Special Interest

Published November 1, 2003

Pacifism is not being passive

 Christians have never agreed on what should be the Christian response to war but many believe that the gospel calls for an intentional pacifism. Dale W. Brown, a noted Anabaptist church historian, in Biblical Pacifism (Evangel Pub. House, 184 pages, $16.95 US) examines the meaning of nonviolent resistance, peace making and overcoming evil with good the author speaks clearly of his own conviction that pacifism never means being passive. Rather it is a positive and realistic pursuit of peace in the knowledge that, “the light of Christ is still shining in the darkness…that our salvation will only come as God’s power is manifest through our weakness.” A thoughtful read in the season of goodwill.

A balanced look at Islam

 As Islam has moved more into the consciousness of the West it becomes necessary that caricatures be abandoned if understanding between Muslims and Christians is to become a reality. Islam In Context – Past, Present, and Future by Peter G. Riddell & Peter Cotterell (Baker Academic, 240 pages, $17.99 US) presents a balanced overview of the birth, historical development and tensions within Islam. Few Christians appreciate that Islam has as divisive a history as has Christianity. There are also “fundamentalists” on both sides of the divide whose black and white views about “others” can lead only to mistrust and violence.

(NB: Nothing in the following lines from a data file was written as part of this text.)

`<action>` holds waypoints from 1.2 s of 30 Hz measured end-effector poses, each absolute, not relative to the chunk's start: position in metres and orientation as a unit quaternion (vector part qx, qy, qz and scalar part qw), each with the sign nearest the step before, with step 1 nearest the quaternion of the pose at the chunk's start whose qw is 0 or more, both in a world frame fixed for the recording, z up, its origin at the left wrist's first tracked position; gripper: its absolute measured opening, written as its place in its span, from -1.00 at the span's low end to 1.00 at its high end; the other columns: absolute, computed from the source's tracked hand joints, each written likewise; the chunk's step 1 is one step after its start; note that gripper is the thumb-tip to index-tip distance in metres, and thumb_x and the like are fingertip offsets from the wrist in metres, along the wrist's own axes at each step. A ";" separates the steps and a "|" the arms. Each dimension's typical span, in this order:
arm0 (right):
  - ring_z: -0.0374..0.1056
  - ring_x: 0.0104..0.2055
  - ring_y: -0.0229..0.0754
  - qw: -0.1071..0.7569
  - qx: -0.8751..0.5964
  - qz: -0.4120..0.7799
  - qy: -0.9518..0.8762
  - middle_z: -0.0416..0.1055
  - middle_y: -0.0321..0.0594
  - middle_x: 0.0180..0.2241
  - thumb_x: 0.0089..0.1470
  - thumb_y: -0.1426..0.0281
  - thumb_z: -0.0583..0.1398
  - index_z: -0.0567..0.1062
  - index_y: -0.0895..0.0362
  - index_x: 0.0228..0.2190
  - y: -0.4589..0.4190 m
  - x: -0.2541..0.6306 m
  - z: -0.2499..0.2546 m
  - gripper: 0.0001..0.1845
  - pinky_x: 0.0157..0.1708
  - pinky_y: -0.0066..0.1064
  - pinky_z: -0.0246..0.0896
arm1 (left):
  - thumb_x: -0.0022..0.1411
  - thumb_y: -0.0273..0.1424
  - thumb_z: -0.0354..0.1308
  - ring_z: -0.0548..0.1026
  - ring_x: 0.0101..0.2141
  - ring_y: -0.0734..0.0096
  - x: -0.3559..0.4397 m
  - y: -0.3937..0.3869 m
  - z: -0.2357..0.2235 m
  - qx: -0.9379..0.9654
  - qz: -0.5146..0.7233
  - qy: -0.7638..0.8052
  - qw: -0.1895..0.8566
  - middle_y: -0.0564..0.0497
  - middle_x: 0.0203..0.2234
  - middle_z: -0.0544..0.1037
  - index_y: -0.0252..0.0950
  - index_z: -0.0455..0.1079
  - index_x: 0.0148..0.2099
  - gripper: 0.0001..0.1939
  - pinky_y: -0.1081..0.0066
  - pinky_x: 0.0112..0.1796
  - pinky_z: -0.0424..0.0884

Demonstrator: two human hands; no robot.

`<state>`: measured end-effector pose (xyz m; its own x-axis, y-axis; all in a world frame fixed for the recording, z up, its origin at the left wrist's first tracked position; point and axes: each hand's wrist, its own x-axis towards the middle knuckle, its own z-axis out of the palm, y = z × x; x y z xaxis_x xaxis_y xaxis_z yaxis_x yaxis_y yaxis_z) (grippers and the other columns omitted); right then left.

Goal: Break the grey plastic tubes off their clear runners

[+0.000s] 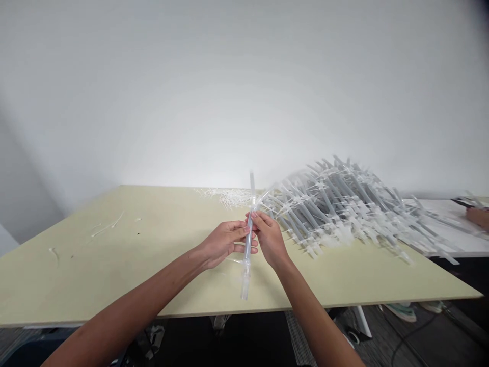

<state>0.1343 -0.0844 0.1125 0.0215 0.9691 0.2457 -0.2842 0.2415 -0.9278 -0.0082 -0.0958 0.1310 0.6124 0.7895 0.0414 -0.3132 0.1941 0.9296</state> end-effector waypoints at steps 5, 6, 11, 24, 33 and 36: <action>0.19 -0.42 -0.29 0.610 -0.388 0.466 -0.511 0.38 -0.26 -0.45 -0.05 0.18 0.20 0.50 0.15 -0.38 -0.082 0.137 0.113 -0.71 -0.38 -0.44 0.12 | 0.13 -0.29 0.15 0.47 -0.30 0.33 -0.005 -0.088 0.125 0.519 0.373 0.225 0.735 -0.16 -0.30 0.44 -0.43 0.36 -0.16 -0.69 0.15 -0.14 0.38; 0.18 -0.42 -0.29 0.606 -0.395 0.459 -0.516 0.38 -0.26 -0.45 -0.05 0.18 0.20 0.50 0.15 -0.38 -0.081 0.138 0.113 -0.71 -0.38 -0.44 0.11 | 0.14 -0.29 0.14 0.47 -0.30 0.32 -0.005 -0.086 0.123 0.520 0.371 0.224 0.736 -0.16 -0.30 0.44 -0.43 0.36 -0.16 -0.69 0.15 -0.14 0.38; 0.15 -0.46 -0.29 0.588 -0.417 0.457 -0.522 0.33 -0.30 -0.52 -0.06 0.18 0.21 0.49 0.14 -0.47 -0.073 0.144 0.107 -0.73 -0.44 -0.45 0.06 | 0.14 -0.27 0.14 0.48 -0.31 0.32 -0.002 -0.079 0.114 0.509 0.359 0.228 0.748 -0.19 -0.27 0.45 -0.43 0.36 -0.18 -0.69 0.18 -0.14 0.38; 0.24 -0.45 -0.26 0.559 -0.439 0.473 -0.520 0.36 -0.31 -0.52 -0.11 0.17 0.22 0.47 0.13 -0.52 -0.056 0.153 0.089 -0.73 -0.35 -0.39 0.19 | 0.16 -0.26 0.10 0.47 -0.21 0.27 0.001 -0.068 0.095 0.492 0.342 0.232 0.766 -0.21 -0.18 0.43 -0.39 0.36 -0.16 -0.70 0.14 -0.09 0.34; 0.37 -0.42 -0.17 0.538 -0.482 0.405 -0.560 0.44 -0.20 -0.47 -0.08 0.18 0.19 0.50 0.18 -0.42 -0.033 0.203 0.130 -0.70 -0.31 -0.30 0.26 | 0.17 -0.20 0.07 0.31 0.02 0.26 -0.006 -0.062 0.104 0.565 0.393 0.270 0.673 -0.17 0.01 0.36 -0.35 0.36 -0.01 -0.58 0.26 0.03 0.24; 0.37 -0.47 -0.19 0.521 -0.535 0.373 -0.551 0.42 -0.18 -0.53 0.02 0.23 0.10 0.48 0.20 -0.31 -0.015 0.247 0.149 -0.68 -0.37 -0.33 0.24 | 0.19 -0.21 0.04 0.34 -0.01 0.27 -0.015 -0.067 0.113 0.590 0.419 0.285 0.629 -0.14 -0.02 0.39 -0.33 0.37 -0.02 -0.61 0.28 0.03 0.24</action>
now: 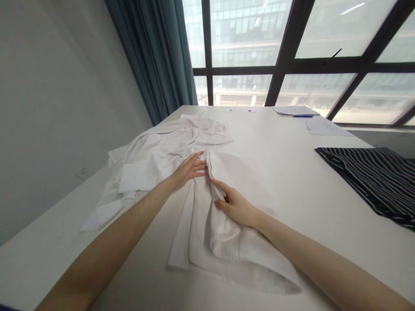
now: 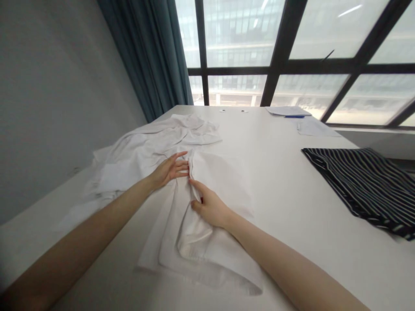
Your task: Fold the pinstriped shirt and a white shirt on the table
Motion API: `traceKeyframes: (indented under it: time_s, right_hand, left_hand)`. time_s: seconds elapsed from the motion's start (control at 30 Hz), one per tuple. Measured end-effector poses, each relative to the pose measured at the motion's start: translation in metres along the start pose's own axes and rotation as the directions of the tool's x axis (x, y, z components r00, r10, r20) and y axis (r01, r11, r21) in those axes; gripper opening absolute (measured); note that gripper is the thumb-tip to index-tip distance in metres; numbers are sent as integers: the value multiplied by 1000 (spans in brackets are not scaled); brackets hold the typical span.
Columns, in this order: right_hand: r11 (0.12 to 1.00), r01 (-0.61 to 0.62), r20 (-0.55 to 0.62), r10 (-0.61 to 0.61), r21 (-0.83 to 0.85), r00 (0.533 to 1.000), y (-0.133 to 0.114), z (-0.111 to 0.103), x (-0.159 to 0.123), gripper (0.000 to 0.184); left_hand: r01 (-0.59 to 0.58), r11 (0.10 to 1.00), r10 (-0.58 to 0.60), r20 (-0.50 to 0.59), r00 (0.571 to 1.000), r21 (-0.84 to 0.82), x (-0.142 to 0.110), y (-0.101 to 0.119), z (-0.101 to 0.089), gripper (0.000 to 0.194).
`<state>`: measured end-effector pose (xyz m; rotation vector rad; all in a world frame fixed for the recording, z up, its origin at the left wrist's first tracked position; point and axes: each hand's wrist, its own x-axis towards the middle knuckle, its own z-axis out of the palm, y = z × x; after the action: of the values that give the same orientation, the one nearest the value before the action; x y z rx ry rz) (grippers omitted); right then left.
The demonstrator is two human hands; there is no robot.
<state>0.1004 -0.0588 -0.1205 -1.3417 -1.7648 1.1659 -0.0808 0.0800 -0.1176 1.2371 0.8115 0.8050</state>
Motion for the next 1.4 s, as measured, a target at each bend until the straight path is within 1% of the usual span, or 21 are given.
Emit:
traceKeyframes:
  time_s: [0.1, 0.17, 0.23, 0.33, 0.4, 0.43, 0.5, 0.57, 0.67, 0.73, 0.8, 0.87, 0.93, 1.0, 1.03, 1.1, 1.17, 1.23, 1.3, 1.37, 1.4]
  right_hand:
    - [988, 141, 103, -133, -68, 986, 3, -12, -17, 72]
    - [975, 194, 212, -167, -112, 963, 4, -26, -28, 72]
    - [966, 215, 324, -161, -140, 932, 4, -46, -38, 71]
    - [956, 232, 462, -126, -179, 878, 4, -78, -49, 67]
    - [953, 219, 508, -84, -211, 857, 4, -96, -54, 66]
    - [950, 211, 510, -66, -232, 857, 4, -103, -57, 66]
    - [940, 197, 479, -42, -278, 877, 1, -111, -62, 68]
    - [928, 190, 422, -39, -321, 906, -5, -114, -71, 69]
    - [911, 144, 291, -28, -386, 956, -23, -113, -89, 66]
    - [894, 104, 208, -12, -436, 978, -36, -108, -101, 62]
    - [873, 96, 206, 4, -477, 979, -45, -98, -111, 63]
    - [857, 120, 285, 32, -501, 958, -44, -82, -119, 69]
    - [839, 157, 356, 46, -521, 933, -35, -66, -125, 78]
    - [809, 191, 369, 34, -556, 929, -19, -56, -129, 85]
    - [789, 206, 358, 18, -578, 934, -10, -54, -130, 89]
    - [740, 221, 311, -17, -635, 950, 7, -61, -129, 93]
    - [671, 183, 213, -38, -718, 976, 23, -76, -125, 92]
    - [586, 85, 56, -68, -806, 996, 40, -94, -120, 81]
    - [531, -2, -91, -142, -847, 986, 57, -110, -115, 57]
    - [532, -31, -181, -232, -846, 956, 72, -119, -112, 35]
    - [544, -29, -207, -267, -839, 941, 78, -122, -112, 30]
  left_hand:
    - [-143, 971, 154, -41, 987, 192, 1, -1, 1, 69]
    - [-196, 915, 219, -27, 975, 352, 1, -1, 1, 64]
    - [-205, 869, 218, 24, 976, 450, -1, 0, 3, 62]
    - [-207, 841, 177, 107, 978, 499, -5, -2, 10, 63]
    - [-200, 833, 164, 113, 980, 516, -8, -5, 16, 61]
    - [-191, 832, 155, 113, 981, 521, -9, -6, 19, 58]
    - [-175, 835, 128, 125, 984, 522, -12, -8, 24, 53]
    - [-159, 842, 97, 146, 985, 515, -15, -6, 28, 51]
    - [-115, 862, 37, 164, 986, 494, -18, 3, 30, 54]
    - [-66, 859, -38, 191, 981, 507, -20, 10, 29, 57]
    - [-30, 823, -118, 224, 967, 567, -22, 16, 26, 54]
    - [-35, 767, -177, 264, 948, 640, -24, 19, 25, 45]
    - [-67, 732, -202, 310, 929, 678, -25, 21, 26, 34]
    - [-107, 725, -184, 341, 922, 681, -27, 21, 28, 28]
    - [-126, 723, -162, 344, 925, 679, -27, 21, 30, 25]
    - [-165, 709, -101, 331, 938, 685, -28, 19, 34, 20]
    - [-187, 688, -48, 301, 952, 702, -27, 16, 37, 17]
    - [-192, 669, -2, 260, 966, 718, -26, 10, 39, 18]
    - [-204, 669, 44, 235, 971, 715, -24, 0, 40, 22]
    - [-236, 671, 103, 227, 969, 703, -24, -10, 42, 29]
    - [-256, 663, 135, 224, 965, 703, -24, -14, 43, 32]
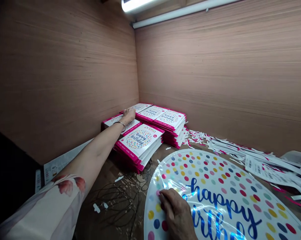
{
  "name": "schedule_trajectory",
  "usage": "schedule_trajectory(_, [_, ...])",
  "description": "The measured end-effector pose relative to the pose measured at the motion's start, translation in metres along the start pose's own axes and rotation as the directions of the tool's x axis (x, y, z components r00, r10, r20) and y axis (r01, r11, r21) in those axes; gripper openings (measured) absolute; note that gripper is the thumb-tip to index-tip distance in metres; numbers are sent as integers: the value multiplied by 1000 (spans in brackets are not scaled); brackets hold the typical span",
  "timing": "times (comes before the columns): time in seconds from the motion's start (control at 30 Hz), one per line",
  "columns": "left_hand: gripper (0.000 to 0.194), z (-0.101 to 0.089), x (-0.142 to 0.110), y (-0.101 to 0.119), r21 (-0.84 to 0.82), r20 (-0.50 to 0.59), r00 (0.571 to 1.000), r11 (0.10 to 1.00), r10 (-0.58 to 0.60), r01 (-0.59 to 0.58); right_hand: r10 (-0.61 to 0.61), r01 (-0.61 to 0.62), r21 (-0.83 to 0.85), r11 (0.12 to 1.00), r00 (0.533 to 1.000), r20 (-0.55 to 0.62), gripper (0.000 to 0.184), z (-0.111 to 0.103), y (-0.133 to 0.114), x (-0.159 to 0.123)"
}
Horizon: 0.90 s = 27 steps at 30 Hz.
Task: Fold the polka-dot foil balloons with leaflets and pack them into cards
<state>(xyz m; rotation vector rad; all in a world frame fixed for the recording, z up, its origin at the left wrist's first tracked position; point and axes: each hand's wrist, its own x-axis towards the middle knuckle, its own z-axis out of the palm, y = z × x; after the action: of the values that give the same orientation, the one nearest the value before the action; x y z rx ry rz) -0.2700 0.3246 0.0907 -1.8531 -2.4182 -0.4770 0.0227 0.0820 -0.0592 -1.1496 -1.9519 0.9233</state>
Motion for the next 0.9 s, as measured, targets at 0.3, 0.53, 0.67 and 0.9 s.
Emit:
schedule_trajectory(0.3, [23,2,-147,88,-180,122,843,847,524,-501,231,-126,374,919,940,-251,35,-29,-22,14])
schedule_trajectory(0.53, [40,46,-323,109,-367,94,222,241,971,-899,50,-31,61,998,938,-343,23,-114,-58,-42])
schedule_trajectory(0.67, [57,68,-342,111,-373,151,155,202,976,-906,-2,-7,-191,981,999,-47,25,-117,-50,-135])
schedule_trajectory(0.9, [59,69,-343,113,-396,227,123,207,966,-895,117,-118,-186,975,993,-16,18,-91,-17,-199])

This is a book for those who genuinely want to understand the tensions within Islam and the difficulties that Muslims face as they interact with the modern world.

Slowing down at Advent

 Love Came Down – Anglican Readings for Advent and Christmas compiled by Christopher L. Webber (ABC Pub/Morehouse Pub, 97 pages, $14.95) facilitates a daily quiet time for reflection during Advent, when everything seems to accelerate. It features passages by names many will recognize but not have read in such a context. For December 24th from a sermon by John Keble: “…in past years … we have kept so many of Christ’s birthdays, with hardly one serious thought of Christ, that we have enjoyed the carols, the holidays, the good cheer, the merry meetings, but never applied ourselves to repenting our sins, nor to serious thoughts of how we may learn to love him, who has so freely and wonderfully loved us.” Good reason to follow this pilgrimage which is thoughtful and refreshing.

Putting Jesus into context

 Christians live lives like everybody else. They are full of ups and downs. Herbert O’Driscoll in God With Us (Path Books/ABC Pub, 173 pages, $18.95), with an insight and skill that people have come to expect of him, doesn’t disappoint as he writes about “the companionship of Jesus in the challenges of life.” He begins by assessing the context of Jesus coming into the world, his family life and circumstances concluding, “the complexity and subtlety of life is beyond understanding. This is precisely why we need the grace for living that is supplied by the Lord whose earthly life and experience was fully as human as ours.” He addresses the challenges that confront ordinary people and reveals how Jesus has already been there and is ready to share his life with others in healing and transforming ways. These meditations have a timeless quality.